Va bene, è stato pubblicato on-line il mio primo racconto (se vuoi perdere un po' di tempo, se per oggi sei già stato/a a lavoro in palestra e al bar con gli amici, se è la tua serata libera, insomma: se proprio non c'hai di meglio da fare, tipo metterti su una moka per svegliarti un po' o farti una doccetta che non è mai una cattiva idea... però, se l'hai appena fatta, meglio optare per il caffè e non sprecare acqua, che già ce n'è poca... e se hai pure preso il caffè da poco, niente, ti tocca leggere il mio racconto che, come volevo dire fin dall'inizio, se proprio non c'hai di meglio da fare, tipo la moka o la doccia, il bar o la palestra - il lavoro forse è più difficile di 'sti tempi, mal comune mezzo gaudio non è vero manco per niente, ma ti esprimo la mia solidarietà - dunque, se proprio oggi non sei in vena di fare niente di più edificante - o anche meno - allora il mio racconto lo puoi trovare qui). Già ho detto una cazzata, comunque, perché non è il mio primo racconto.

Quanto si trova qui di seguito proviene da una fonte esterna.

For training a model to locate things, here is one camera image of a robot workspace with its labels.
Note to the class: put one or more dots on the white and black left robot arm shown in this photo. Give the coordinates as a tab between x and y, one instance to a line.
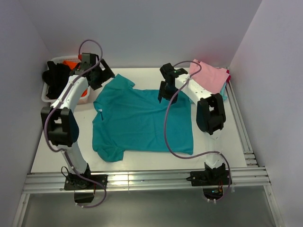
60	128

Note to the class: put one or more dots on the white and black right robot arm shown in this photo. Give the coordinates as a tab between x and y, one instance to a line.
210	117

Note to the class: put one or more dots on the aluminium front frame rail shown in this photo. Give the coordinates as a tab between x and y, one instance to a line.
144	180

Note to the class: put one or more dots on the orange t shirt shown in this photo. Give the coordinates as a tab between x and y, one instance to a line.
71	64

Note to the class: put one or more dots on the folded light teal t shirt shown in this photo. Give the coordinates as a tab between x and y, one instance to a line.
223	92

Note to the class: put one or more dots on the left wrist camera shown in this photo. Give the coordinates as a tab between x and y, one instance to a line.
88	58

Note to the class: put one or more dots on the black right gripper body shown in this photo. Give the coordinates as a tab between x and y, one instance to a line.
171	90

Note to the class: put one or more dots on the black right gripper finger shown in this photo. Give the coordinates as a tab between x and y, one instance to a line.
173	97
161	93

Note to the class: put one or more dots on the black t shirt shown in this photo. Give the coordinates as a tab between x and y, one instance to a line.
56	77

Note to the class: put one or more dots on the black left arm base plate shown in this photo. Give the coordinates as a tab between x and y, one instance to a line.
73	182

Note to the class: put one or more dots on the folded red t shirt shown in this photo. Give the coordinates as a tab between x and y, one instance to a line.
228	76

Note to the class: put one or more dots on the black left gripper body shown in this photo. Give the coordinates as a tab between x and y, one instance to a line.
98	70

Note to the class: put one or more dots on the aluminium right side rail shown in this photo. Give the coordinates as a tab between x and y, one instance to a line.
242	132

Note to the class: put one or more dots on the folded pink t shirt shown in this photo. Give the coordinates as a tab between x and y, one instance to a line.
210	78

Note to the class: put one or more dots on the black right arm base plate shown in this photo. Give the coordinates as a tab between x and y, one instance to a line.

Ne ho scritti un po' (pochi completi, alcuni solo cominciati e abbandonati) e questo qui è semplicemente il primo che ho deciso di provare a pubblicare on-line (ovviamente su un sito che non fosse il mio blog, che sennò non vale). - Ci tengo a precisare che se avete aperto il link e c'avete visto quella bella immagine dei treni... bè, quella ce l'hanno piazzata loro, quelli del blog-associazione culturale ConAltriMezzi. -
 
Genesi del racconto (a chi non interessa può saltare direttamente al paragrafo successivo): infra la settimana - la date precisa fa poi lo stesso... poniamo due mesi fa? più o meno -, allora durante la settimana tal-dei-tali avevo deciso che tra sabato e domenica avrei scritto un racconto da mandare a qualche blog-rivista letteraria on-line per vedere se me lo pubblicavano. Tra sabato e domenica ho scritto veramente il racconto. La storia nasce - visto che chiunque legge si fa 'sta domanda benedetta: ma la storia è autobiografica??? Che comunque, gente, ci tengo a dire che è una domanda un po' infantile... cioè da lettore poco evoluto e poco scafato... che più o meno tutto quello che viene scritto c'ha un po' di autobiografia mischiata a un po' di sana e totale invenzione -, ebbene la vicenda raccontata, del ragazzo marocchino che prende il treno senza timbrare il biglietto (eeh lo so, chi non ha letto il racconto è un po' penalizzato... a sto punto consiglio un altro post o addirittura un altro blog, se proprio non c'avete niente da fare!), è successa sul serio. E sto ragazzo si è seduto in diagonale di fronte a me (io sarei quella che nel racconto dormiva, o faceva finta di). E poi è arrivato sul serio il controllore e sul serio si è verificata la scena del giornale (che non mi ricordo se fosse effettivamente Il Corriere dello Sport). Il resto è fantasia.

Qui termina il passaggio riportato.